§ About this exercise
Only the lines below, from the one with "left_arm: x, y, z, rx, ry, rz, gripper" through the one with "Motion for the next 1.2", are to be written out, exactly.
^^^^
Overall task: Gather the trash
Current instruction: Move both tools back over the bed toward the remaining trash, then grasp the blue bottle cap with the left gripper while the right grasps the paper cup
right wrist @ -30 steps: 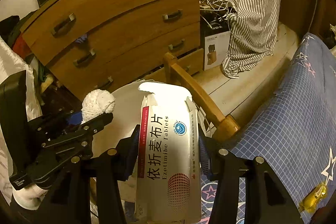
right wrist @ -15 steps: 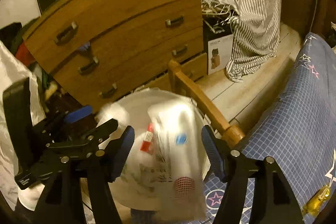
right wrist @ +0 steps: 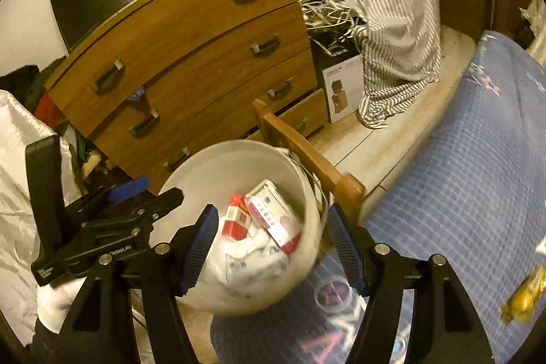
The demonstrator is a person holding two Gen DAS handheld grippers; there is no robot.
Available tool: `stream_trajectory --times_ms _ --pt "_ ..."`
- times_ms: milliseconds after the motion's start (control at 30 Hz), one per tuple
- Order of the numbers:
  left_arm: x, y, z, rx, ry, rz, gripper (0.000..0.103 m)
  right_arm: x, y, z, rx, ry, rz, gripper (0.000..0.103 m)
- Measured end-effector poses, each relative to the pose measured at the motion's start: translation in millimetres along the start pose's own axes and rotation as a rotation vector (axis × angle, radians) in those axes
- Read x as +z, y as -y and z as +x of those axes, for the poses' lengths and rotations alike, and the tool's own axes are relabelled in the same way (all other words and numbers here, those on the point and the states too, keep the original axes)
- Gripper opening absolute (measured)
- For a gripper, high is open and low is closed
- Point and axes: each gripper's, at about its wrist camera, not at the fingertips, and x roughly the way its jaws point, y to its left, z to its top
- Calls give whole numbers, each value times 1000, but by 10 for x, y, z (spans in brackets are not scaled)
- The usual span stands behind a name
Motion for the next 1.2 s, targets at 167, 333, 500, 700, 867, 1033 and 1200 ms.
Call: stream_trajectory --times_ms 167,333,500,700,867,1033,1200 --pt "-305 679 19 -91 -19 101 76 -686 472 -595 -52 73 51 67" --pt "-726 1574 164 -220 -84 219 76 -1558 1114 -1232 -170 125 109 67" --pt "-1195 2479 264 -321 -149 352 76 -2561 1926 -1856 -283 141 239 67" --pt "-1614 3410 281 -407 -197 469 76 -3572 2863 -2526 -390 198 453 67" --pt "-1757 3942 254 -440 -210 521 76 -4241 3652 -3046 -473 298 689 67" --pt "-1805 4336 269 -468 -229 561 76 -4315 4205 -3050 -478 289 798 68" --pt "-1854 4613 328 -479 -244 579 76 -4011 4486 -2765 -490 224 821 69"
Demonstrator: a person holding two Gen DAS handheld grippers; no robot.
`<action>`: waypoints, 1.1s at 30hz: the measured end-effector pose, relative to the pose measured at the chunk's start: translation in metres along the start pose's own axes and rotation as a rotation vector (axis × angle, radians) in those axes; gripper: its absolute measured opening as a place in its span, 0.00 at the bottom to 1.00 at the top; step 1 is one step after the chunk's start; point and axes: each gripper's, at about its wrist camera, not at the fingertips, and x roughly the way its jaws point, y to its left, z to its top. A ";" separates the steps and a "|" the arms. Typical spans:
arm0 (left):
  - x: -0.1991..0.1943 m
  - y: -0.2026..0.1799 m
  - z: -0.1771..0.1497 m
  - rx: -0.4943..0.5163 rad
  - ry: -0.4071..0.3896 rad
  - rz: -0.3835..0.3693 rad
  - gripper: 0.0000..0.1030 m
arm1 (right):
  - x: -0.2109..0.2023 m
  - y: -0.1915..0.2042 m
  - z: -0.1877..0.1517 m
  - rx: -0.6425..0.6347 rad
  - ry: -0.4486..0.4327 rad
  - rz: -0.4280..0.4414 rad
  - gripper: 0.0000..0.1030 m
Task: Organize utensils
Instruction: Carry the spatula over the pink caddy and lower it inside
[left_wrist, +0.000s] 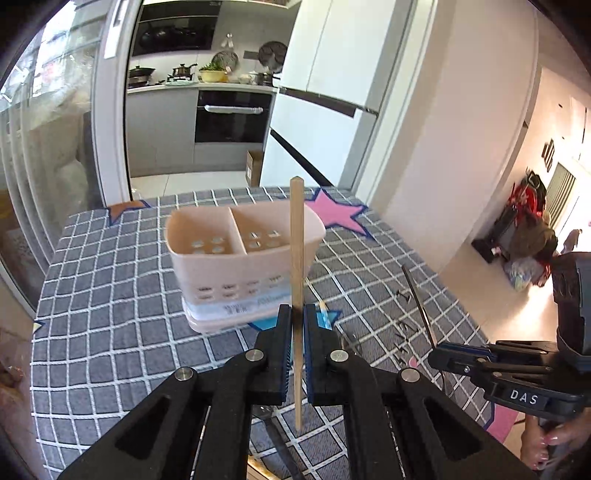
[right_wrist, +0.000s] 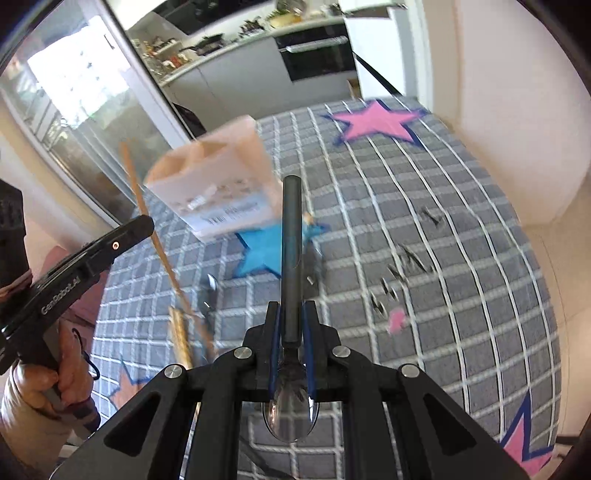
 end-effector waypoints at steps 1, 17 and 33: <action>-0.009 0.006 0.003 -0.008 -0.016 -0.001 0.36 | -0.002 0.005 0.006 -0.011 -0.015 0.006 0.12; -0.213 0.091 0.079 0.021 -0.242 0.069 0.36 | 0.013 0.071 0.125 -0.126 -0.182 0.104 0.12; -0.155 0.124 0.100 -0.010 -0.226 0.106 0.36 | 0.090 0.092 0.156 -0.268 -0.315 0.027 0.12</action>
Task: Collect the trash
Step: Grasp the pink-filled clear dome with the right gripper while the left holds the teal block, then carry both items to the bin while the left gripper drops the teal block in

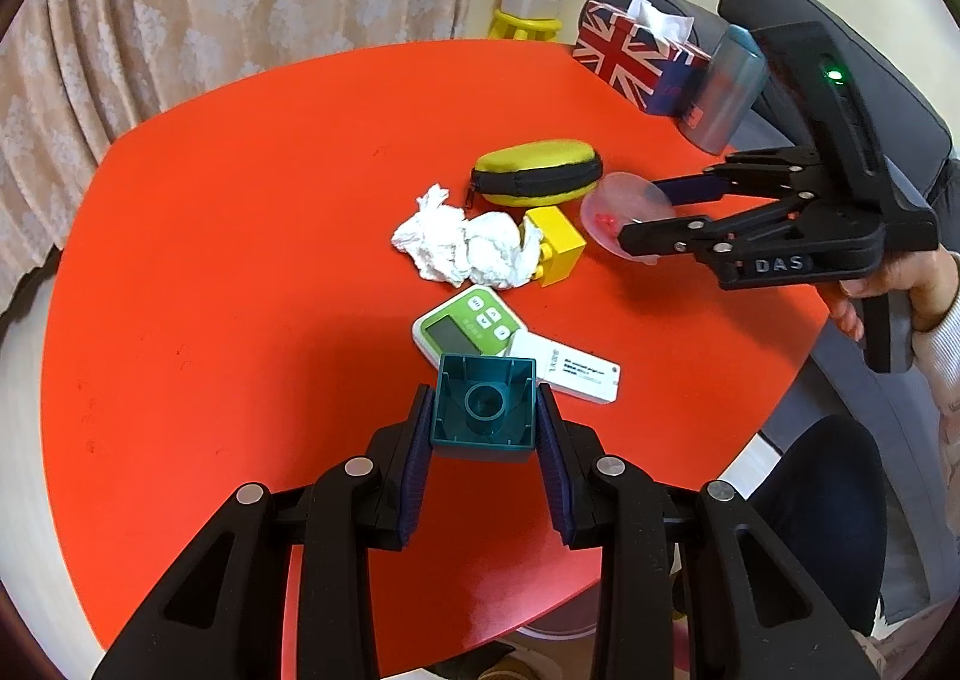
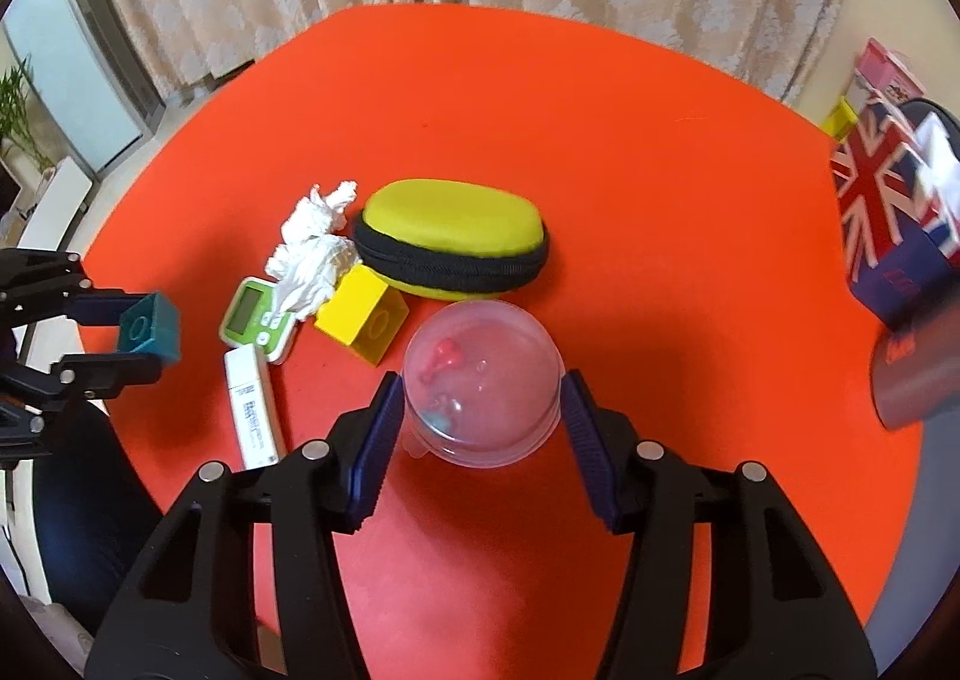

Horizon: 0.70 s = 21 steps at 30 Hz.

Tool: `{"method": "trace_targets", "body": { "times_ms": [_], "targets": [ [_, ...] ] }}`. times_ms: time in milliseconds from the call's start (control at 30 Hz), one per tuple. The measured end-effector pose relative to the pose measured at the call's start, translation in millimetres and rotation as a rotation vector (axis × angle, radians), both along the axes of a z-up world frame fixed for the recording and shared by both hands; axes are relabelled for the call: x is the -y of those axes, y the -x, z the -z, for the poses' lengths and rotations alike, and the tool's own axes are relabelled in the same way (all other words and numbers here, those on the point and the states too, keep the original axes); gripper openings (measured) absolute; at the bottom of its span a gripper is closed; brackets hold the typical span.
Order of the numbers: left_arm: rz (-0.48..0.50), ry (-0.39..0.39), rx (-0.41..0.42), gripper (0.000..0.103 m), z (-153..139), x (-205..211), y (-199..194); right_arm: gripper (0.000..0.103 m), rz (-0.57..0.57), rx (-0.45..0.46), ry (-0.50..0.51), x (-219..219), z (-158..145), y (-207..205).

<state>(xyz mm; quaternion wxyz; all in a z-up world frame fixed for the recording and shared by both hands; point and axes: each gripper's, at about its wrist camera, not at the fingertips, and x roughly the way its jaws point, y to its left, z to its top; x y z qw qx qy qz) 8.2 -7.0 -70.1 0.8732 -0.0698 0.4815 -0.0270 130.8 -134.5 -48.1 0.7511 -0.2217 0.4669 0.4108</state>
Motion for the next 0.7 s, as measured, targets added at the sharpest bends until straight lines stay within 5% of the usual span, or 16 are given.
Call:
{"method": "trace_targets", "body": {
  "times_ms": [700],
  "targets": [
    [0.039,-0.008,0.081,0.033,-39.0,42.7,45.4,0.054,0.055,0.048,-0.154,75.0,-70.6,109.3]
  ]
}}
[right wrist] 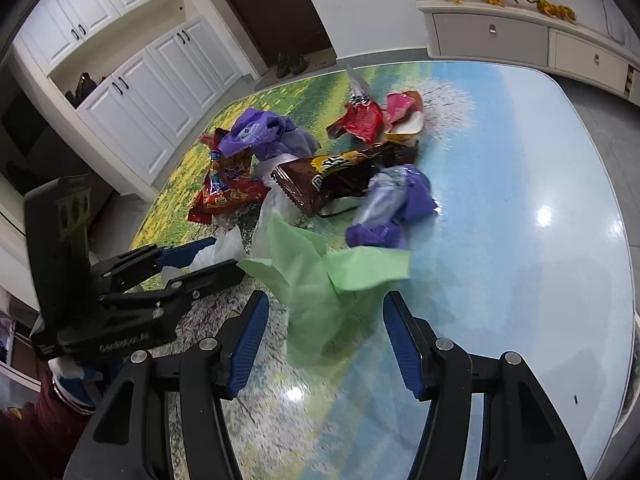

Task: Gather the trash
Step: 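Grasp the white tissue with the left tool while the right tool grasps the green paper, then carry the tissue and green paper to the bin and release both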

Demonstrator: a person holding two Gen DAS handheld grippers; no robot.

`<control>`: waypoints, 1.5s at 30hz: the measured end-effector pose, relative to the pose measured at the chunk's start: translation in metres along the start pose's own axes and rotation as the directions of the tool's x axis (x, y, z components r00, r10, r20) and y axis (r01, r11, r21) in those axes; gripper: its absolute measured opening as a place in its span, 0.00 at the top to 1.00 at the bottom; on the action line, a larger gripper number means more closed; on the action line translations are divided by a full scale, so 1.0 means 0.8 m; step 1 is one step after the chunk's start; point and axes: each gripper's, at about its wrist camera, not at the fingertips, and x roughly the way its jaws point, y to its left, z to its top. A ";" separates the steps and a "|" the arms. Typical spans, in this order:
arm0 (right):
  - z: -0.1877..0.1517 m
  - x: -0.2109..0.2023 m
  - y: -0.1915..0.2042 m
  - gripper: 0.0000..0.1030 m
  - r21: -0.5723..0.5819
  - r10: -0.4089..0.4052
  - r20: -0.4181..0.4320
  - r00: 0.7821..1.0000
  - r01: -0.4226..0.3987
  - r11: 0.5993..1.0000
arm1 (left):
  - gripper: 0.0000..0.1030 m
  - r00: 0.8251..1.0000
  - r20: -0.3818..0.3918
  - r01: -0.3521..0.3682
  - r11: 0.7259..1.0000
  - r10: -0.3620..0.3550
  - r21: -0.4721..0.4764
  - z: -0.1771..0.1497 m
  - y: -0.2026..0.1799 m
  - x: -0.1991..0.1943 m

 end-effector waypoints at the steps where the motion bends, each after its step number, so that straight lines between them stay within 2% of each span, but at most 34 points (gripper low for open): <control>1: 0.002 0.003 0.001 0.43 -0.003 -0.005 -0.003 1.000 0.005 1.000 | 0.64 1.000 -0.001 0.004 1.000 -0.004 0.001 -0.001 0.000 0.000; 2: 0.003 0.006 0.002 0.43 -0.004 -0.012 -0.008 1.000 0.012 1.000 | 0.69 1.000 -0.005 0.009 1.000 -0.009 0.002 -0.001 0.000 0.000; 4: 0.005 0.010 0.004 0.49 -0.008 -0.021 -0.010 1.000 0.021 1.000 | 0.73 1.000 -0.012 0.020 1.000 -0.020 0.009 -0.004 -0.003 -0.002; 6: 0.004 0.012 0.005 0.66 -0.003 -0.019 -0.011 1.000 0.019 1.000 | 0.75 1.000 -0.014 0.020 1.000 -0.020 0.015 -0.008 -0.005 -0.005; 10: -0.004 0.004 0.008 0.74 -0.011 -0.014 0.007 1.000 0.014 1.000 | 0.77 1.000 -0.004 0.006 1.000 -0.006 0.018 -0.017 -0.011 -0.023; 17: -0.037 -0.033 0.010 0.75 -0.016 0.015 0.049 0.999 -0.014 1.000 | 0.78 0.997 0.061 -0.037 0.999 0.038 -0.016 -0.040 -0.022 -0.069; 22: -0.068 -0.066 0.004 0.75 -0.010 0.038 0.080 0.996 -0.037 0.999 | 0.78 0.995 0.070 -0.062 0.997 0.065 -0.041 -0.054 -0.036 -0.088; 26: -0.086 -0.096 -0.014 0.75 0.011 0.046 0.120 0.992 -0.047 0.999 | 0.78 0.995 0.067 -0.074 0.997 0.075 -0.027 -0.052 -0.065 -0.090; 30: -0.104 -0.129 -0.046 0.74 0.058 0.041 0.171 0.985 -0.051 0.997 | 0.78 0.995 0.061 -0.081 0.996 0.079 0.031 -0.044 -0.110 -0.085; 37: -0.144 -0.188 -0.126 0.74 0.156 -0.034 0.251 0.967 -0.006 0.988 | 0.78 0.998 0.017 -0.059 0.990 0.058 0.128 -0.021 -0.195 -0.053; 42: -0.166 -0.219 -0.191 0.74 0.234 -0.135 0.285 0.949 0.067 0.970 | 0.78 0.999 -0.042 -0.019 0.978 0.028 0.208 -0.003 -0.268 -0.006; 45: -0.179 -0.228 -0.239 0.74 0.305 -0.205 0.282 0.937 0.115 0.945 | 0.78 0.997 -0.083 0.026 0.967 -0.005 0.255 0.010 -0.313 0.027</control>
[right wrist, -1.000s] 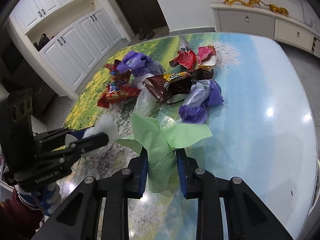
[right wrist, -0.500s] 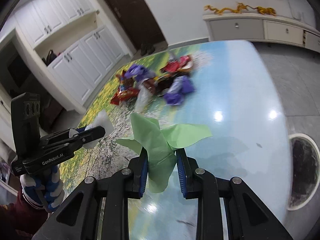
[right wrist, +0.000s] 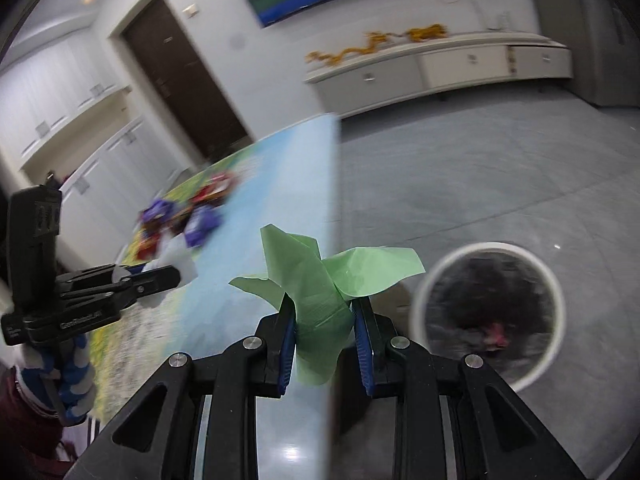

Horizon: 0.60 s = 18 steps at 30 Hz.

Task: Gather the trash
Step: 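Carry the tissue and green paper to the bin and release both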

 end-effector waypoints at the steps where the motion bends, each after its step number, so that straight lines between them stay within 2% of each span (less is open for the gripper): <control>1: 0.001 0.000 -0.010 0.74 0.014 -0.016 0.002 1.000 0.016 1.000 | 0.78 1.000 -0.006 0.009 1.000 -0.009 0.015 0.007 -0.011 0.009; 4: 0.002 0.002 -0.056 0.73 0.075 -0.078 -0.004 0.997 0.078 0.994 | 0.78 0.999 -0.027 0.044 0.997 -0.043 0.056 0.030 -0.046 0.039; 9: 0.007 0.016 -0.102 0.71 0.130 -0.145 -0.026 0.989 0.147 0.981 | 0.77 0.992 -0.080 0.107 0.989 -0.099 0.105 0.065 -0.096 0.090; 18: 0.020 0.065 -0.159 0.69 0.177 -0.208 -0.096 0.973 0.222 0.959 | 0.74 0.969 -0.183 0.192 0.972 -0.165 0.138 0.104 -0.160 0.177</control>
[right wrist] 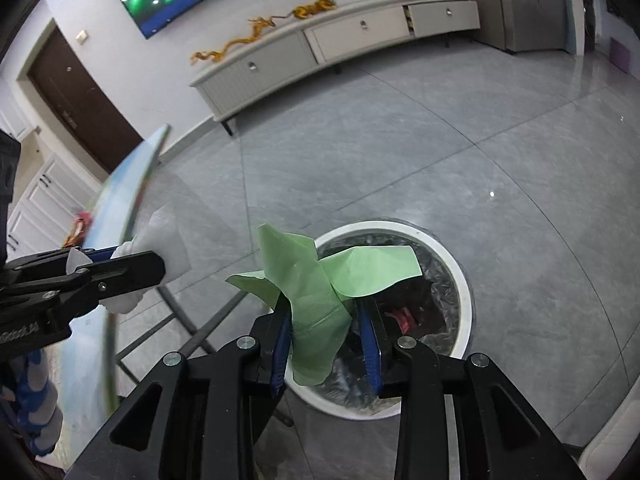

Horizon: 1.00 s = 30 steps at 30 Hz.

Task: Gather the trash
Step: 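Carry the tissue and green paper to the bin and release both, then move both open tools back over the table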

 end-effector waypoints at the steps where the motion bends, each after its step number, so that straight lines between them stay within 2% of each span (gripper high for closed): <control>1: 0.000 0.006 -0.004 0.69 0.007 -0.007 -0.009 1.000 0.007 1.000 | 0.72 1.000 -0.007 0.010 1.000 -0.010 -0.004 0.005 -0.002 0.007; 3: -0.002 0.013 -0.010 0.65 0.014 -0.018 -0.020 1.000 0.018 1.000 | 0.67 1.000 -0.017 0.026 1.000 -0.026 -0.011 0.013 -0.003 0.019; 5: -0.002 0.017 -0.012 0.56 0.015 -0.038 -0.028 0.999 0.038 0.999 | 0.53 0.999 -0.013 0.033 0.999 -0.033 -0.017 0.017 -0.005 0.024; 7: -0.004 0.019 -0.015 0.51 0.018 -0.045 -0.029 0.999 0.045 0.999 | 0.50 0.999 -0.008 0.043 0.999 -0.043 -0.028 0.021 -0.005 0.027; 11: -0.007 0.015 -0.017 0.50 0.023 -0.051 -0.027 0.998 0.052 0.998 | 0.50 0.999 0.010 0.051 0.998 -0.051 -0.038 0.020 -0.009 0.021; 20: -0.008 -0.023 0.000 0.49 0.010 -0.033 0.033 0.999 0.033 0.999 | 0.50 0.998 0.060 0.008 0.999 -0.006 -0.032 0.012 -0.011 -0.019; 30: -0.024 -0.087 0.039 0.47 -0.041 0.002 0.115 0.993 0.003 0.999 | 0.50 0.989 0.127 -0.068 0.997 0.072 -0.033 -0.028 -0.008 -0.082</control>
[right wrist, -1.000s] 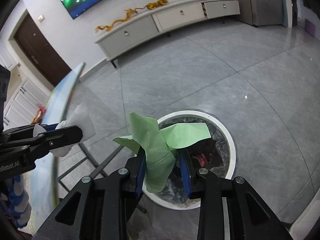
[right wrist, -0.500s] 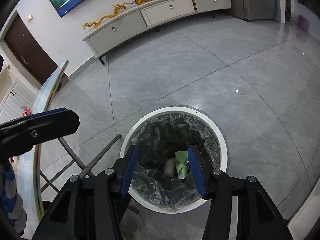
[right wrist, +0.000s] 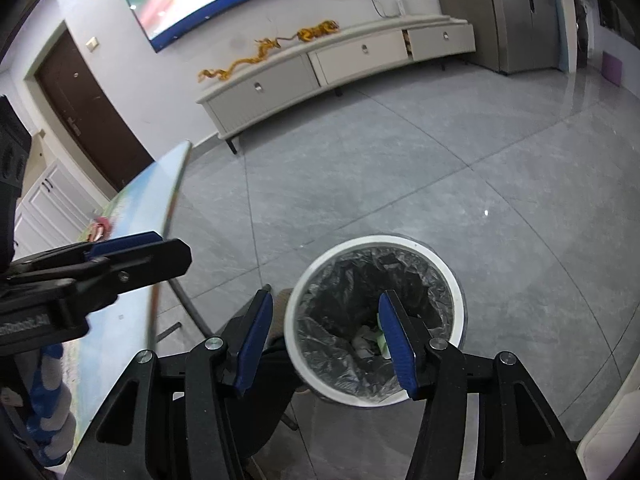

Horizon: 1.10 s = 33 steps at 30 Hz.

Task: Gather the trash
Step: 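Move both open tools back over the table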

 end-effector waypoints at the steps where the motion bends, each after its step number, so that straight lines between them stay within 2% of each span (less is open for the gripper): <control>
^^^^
§ Solution to the problem
  left_arm: x, y, z, rx, ry, rz, gripper (0.000..0.103 m)
  right_arm: x, y, z, rx, ry, rz, gripper (0.000..0.103 m)
- Measured end-effector poses, each relative to the pose measured at the motion's start: translation in millimetres along the start pose's own axes and rotation as a rotation vector (axis × angle, radians) in those axes
- Read x as +z, y as -y and z as +x of those axes, for the poses' lengths and rotations alike, and the tool's own axes are relabelled in the same way (all other words and numbers here, those on the point and the states too, keep the original axes)
- Gripper opening absolute (measured)
- For a gripper, high is open and low is closed
- Point and axes: each gripper's, at about its wrist camera, not at the fingertips, and x roughly the way its jaws point, y to its left, z to its top
- Calls give whole numbers, each value times 1000, but by 10 for x, y, z (spans in brackets are not scaled)
- The usual span stands behind a name
Motion for the next 1.2 s, targets at 167, 333, 500, 700, 867, 1033 and 1200 ms.

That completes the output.